**What to do**
Write out the data below exactly as given, without any of its pictures.
Segment Start: Given records
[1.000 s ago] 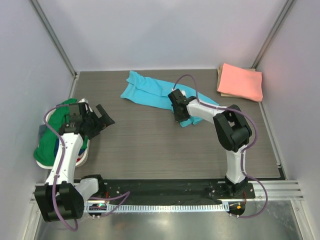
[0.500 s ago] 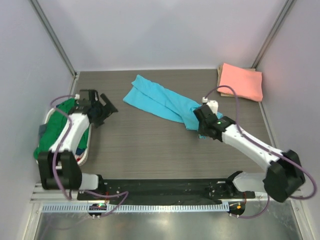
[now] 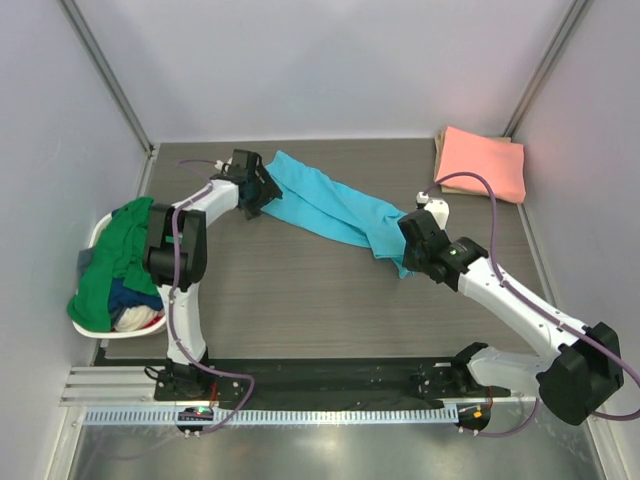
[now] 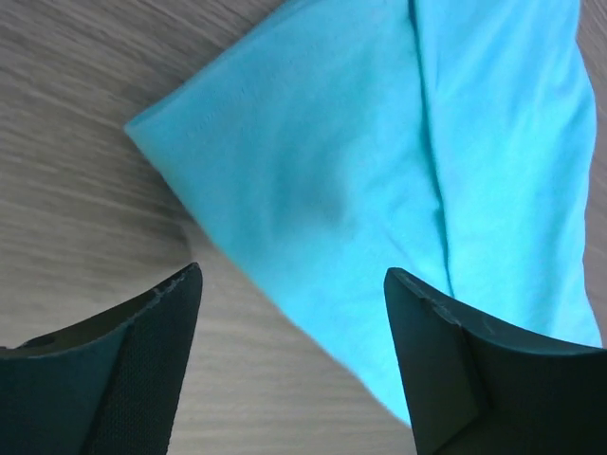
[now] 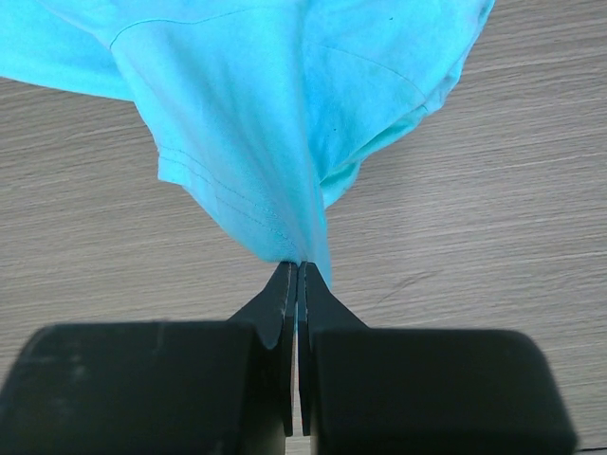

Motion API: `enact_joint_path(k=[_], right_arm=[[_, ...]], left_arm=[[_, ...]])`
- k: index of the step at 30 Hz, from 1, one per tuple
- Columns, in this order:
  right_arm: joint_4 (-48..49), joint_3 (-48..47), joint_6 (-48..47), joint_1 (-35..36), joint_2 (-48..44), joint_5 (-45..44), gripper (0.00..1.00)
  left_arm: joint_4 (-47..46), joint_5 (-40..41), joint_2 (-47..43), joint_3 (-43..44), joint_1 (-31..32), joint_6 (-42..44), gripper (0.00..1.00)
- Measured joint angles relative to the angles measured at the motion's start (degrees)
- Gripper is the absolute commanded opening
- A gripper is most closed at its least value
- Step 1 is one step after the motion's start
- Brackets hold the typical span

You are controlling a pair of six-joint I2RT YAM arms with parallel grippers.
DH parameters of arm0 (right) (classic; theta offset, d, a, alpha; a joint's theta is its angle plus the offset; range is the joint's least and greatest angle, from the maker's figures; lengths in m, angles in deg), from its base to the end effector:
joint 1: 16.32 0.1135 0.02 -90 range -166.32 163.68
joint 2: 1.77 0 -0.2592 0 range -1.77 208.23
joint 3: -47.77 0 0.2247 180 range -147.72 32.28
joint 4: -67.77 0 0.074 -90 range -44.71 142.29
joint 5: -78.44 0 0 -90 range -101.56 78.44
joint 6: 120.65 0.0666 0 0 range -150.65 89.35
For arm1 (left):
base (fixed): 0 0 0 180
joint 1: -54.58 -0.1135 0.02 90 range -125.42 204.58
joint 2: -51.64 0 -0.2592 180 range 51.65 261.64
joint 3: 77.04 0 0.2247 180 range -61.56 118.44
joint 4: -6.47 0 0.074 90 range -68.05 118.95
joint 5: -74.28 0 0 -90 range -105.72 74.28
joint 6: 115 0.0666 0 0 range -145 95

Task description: Fold and stack the t-shirts

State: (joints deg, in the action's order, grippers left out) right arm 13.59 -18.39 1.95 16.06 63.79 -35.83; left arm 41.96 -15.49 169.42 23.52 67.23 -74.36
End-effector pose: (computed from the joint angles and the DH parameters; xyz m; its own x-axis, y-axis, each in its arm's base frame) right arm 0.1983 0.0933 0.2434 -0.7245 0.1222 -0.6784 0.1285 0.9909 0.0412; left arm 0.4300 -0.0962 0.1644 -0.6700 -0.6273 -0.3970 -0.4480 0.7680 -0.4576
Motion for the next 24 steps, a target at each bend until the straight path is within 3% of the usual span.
enact_joint_path(k=[2,3,6,10,14,15,16,17,18,19,21,24], right_arm=[[-0.1,-0.1,-0.3,0.0,0.0,0.4,0.01],[-0.2,-0.2,-0.5,-0.2,0.0,0.5,0.01],[-0.2,-0.5,-0.9,-0.7,0.0,0.5,0.01],[-0.3,-1.7,-1.4,-3.8,0.7,0.8,0.01],[-0.2,-4.0,-2.7,-8.3,1.6,1.4,0.01],[-0.2,-4.6,-3.1,-9.7,1.7,1.5,0.01],[-0.2,-5.0,-3.4,-10.5,1.7,1.5,0.01],[-0.1,-5.5,-3.8,-11.4,1.7,1.5,0.01],[-0.1,-5.8,-4.1,-12.0,1.6,1.5,0.01],[0.0,-6.0,-4.3,-12.3,1.5,1.6,0.01],[-0.1,-6.0,-4.7,-12.5,1.0,2.4,0.01],[0.0,-5.7,-5.0,-12.5,-0.2,4.2,0.01]], left_arm=[[-0.5,1.0,2.2,1.3,0.0,-0.9,0.56],[-0.5,1.3,3.2,1.9,0.0,-1.6,0.36],[-1.0,1.7,4.8,3.3,-0.1,-1.9,0.02],[-2.8,1.5,4.3,1.3,0.2,-2.6,0.00],[-4.6,1.4,-4.7,-11.8,2.0,-5.1,0.00],[-4.6,1.3,-8.6,-16.8,3.0,-6.0,0.01],[-4.5,1.2,-11.8,-20.7,4.0,-6.7,0.08],[-4.2,1.2,-15.9,-25.4,5.4,-7.5,0.25],[-3.6,1.0,-19.8,-29.6,7.0,-8.1,0.60],[-2.8,0.7,-23.5,-33.2,8.5,-8.8,0.70],[-2.0,-0.4,-30.0,-38.9,11.8,-10.1,0.82],[1.7,-0.9,-38.1,-43.5,13.7,-10.2,0.83]])
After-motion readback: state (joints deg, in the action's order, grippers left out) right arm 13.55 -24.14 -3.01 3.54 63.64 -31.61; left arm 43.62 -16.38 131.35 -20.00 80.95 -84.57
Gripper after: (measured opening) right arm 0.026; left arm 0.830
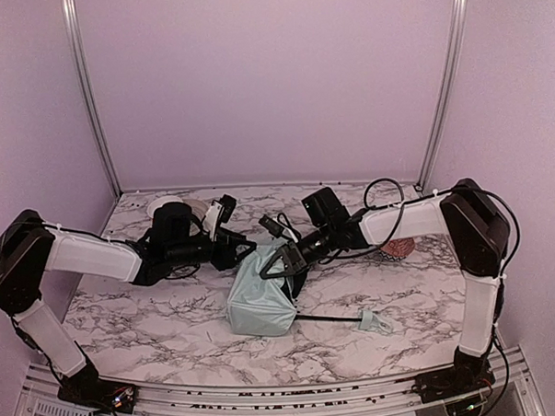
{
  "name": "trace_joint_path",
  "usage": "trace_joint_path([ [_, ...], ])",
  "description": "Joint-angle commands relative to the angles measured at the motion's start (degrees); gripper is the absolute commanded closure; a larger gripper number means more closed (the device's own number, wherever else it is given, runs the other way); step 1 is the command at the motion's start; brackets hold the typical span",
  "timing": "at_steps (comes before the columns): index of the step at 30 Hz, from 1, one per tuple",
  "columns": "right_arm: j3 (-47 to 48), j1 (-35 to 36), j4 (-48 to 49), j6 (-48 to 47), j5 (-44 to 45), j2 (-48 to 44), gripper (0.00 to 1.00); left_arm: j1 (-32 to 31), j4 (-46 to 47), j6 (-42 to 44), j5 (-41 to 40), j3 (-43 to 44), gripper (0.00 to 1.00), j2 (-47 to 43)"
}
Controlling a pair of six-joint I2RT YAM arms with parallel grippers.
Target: Put away the umbrella
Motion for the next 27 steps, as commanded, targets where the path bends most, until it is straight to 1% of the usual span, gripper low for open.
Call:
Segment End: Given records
**Task output**
[1.000 s ago] 
[0.500 s ago] 
[now] 
[now] 
[now] 

Motion API: `enact_joint_path(k=[_], right_arm=[[_, ...]], left_arm=[[_, ...]])`
- k: index of the step at 30 Hz, from 1, one per tuple
- Columns, in this order:
  right_arm: joint_4 (-48..49), joint_3 (-48..47), joint_6 (-48..47), joint_1 (-35..36), joint_2 (-48..44), joint_5 (-45..44), gripper (0.00..1.00)
  left_arm: joint_4 (-47..46), joint_5 (-40..41), joint_2 (-47..43), joint_3 (-43..44), joint_1 (-31..32), joint_6 (-42..44), gripper (0.00..1.00)
- Measured joint angles relative to the angles measured at the motion's start (degrees)
- Gripper is the absolute commanded opening
- A gripper is most closed at its least value
- Step 1 is one step after the motion's start
- Brackets hold the typical span

You are controlling a pair of six-joint I2RT YAM arms with parallel grippers.
DH parameters of arm0 (right) (classic; theta offset, d, a, alpha; a joint's theta is its angle plus the offset; range is the joint's least and greatest angle, from the maker's figures; lengths in m, angles in deg), from its base to the end effector:
joint 1: 16.32 0.1135 0.02 -90 range -166.32 163.68
joint 2: 1.77 0 -0.2592 0 range -1.77 208.23
joint 3: -47.77 0 0.2247 180 range -147.72 32.28
joint 4: -67.77 0 0.074 -90 range -44.71 142.29
joint 5: -78.44 0 0 -90 range -101.56 78.44
joint 6: 120.65 0.0666 0 0 range -150.65 89.35
For arm1 (left):
base (fixed): 0 0 0 180
joint 1: -54.58 -0.1135 0.02 90 range -125.42 204.58
joint 2: -51.64 0 -0.2592 180 range 51.65 261.64
joint 3: 77.04 0 0.2247 180 range -61.56 118.44
joint 4: -6.47 0 0.074 90 range -68.05 118.95
joint 5: -74.28 0 0 -90 range -105.72 74.28
joint 6: 115 0.0666 0 0 range -145 95

Task description: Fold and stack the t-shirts

State: (joints deg, in the action's order, grippers left out) right arm 13.59 -18.39 1.95 16.06 63.79 -35.83; left arm 41.96 -15.49 169.42 23.52 67.23 -74.36
End-effector pose: (computed from the joint angles and the DH parameters; xyz m; its own x-axis, y-axis, each in its arm's base frame) right arm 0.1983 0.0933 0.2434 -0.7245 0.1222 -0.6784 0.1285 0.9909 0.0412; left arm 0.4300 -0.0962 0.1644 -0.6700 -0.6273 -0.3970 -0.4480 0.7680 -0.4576
Motion for the next 24 steps, a target at each bend until the straight path is within 3% of the usual span.
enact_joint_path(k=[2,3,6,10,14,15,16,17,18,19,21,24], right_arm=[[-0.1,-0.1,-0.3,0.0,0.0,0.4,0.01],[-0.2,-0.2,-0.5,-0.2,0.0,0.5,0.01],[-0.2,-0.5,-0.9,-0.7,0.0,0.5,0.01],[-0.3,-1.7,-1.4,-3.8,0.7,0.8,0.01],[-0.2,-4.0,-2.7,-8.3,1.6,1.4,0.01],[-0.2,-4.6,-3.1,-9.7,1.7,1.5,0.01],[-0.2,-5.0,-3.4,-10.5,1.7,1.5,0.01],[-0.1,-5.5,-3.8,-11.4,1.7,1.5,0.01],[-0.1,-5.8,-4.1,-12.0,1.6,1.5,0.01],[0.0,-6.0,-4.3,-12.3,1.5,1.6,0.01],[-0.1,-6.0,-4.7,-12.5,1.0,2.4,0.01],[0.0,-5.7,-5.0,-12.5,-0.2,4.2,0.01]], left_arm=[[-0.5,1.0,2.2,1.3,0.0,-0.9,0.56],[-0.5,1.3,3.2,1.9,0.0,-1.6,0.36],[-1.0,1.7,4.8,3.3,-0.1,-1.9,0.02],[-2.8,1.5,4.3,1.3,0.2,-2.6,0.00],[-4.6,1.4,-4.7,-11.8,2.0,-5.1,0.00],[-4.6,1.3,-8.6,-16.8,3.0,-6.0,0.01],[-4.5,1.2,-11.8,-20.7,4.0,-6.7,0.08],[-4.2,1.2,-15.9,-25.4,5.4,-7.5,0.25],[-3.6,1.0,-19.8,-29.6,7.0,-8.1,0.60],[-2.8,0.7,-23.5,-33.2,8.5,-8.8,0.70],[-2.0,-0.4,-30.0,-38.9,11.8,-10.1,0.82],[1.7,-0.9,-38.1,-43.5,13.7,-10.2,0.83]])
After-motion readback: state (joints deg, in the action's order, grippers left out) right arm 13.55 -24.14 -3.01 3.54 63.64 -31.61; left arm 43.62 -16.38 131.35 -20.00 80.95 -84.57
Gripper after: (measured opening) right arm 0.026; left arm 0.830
{
  "name": "trace_joint_path",
  "usage": "trace_joint_path([ [_, ...], ])",
  "description": "Joint-angle commands relative to the angles measured at the motion's start (degrees); gripper is the absolute commanded closure; a larger gripper number means more closed (the device's own number, wherever else it is given, runs the other way); step 1 is the command at the motion's start; brackets hold the typical span",
  "timing": "at_steps (comes before the columns): index of the step at 30 Hz, from 1, one per tuple",
  "columns": "right_arm: j3 (-47 to 48), j1 (-35 to 36), j4 (-48 to 49), j6 (-48 to 47), j5 (-44 to 45), j2 (-48 to 44), gripper (0.00 to 1.00); left_arm: j1 (-32 to 31), j4 (-46 to 47), j6 (-42 to 44), j5 (-41 to 40), j3 (-43 to 44), gripper (0.00 to 1.00), j2 (-47 to 43)"
}
Controlling a pair of six-joint I2RT YAM arms with parallel grippers.
Target: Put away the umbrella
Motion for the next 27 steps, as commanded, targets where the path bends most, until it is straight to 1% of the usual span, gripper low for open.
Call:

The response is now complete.